Why Wall Street Reform is Right for South Dakota
Recently, the U.S. House of Representatives passed the Wall Street Reform and Consumer Protection Act. I was proud to support this bill, which will help protect South Dakota taxpayers. I'm hopeful that the Senate will soon pass the bill as well, and send it to the President to be signed into law.
This legislation is a critically important part of a nearly two-year response to a financial crisis that shook our economy to the core. South Dakota families and businesses have so much at stake in how we respond to the financial crisis, and that's why I have consistently voted in line with our state's priorities.
For example, in late-2008 and early 2009, Congress approved several versions of what was called the Troubled Asset Relief Program, more commonly known as the Wall Street Bailout. I opposed the bill under both the Bush and Obama administrations because I didn't think it was the right policy for South Dakota or our country. I thought it was a hasty and overly-expensive response to a problem we didn't yet fully understand, and I didn't agree with throwing hundreds of billions of taxpayer dollars at the very companies who had recklessly and irresponsibly contributed to the financial collapse in the first place.
I believed then, as I do now, that it simply wasn't right to make South Dakota taxpayers foot the bill to bail out Wall Street when we didn't cause the mess in the first place.
But what we can do is put in place the kind of tough new rules to make sure we're protected in the future. And that's why it's so important to pass the Wall Street Reform and Consumer Protection Act, which cracks down on the abuses, bad practices, and dangerous risk-taking that caused the meltdown. It makes common sense reforms that will ensure that Wall Street is forced to start playing by the rules. It will help end bailouts by ensuring that taxpayers aren't the ones on the hook when someone on Wall Street makes a bad choice, or takes too large a risk. It includes tough enforcement and oversight, and shines a light on a financial sector long overdue for some transparency and accountability.

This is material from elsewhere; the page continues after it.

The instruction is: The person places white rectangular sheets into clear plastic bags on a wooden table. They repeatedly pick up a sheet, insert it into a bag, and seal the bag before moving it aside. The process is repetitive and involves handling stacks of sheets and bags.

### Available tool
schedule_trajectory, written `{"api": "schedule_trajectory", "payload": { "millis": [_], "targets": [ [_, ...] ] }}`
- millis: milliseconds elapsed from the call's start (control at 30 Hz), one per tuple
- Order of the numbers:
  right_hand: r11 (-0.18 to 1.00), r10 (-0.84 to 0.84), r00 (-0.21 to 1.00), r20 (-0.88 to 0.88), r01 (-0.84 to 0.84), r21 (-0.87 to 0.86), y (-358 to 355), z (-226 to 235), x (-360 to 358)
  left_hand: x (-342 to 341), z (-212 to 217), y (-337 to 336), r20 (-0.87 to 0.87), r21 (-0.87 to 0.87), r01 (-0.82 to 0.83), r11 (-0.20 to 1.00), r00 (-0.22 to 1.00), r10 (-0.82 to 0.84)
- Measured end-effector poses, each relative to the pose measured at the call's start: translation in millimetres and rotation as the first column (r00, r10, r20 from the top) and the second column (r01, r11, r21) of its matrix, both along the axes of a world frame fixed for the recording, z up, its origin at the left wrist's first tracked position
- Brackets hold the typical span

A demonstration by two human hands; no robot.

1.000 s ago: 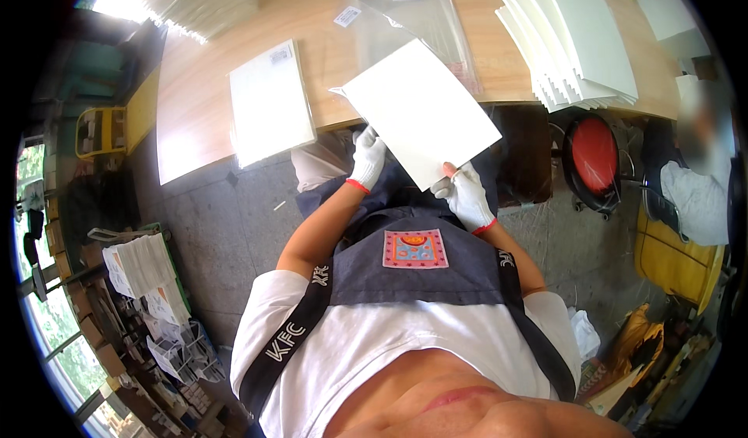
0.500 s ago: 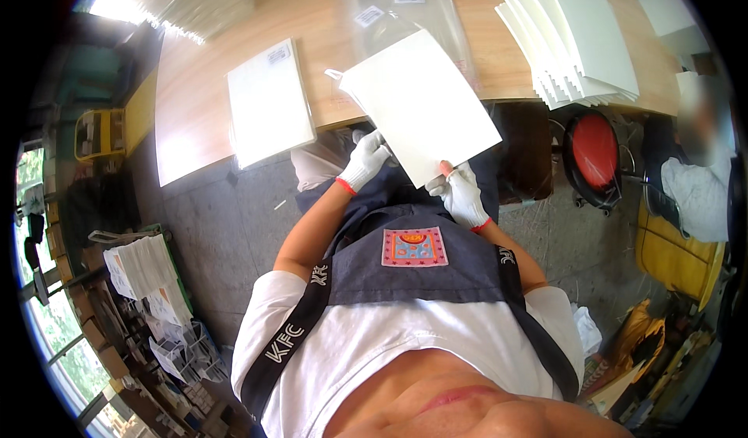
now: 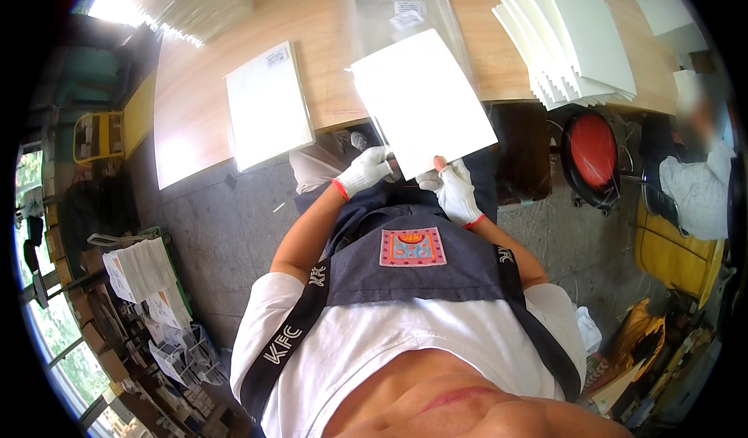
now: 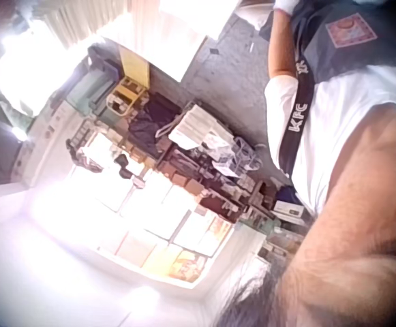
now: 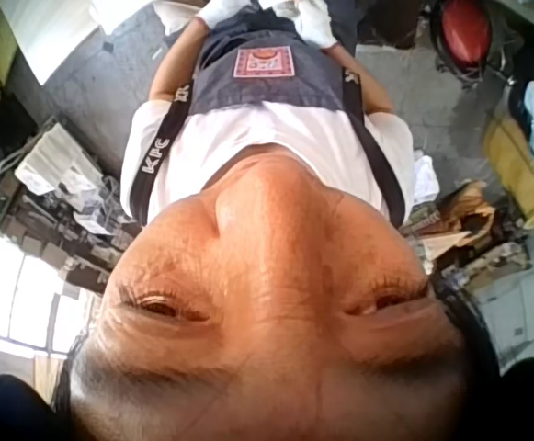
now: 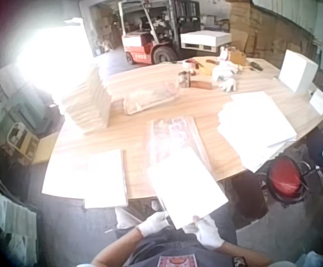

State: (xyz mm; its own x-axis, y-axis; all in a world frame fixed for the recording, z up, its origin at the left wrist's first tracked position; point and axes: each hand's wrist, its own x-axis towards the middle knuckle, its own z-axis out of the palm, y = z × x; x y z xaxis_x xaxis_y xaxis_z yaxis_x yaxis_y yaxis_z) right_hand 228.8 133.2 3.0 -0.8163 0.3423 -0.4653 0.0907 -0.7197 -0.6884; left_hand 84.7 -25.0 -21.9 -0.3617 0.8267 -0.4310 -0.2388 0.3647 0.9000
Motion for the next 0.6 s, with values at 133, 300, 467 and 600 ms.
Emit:
{"api": "schedule_trajectory", "payload": {
  "millis": [133,300,467,600],
  "targets": [
    [0.996,-0.03,0.996,0.089,0.037,-0.078,13,-9,-22,2,-8,0,0.069,-0.017,0.012,1.0,0.998,-0.011],
    [0.926,-0.104,0.994,-0.037,0.083,-0.367,20,-6,-48,-9,-3,5,0.049,-0.158,-0.045,0.986,0.997,0.053],
    [0.888,0.383,0.921,0.067,-0.388,0.247,17,1,-28,5,-6,1,0.188,-0.131,-0.583,0.802,0.78,0.597],
    [0.371,0.473,0.816,0.333,-0.527,0.765,16,28,-48,1,-1,-7,0.076,-0.095,-0.538,0.838,0.835,0.545]
  ]
}}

I disagree with those who oppose this bill, or say we shouldn't do more to protect thousands of South Dakota families and small businesses by helping to make sure that financial products are fair and understandable. Or those who say it's somehow not important to ensure consumers get clear, accurate information about mortgages, credit cards, and other financial products to protect them from hidden fees, abusive terms, and deceptive practices. Or those who say we shouldn't ensure a transparent marketplace and hold speculators accountable - particularly when it comes to the derivatives market, which is used by many of our agriculture producers to hedge risk. I disagree with all of these claims, because I think we need to stand up against the entrenched special interests, and stand up for what's right for our state.
After all, South Dakotans didn't cause the near-collapse of the economy but we sure paid a price for it. We paid the price in footing the bill for the bailout. We paid the price in a severe economic recession, we saw retirement accounts diminish and jobs vanish. We paid the price in more limited access to credit. Even though South Dakota kept to its values of fiscal responsibility, we're not completely immune to national trends -- and that's why I'm proud I used South Dakota's vote in Congress to vote against the bailouts, but in favor of tough reforms that protect our state.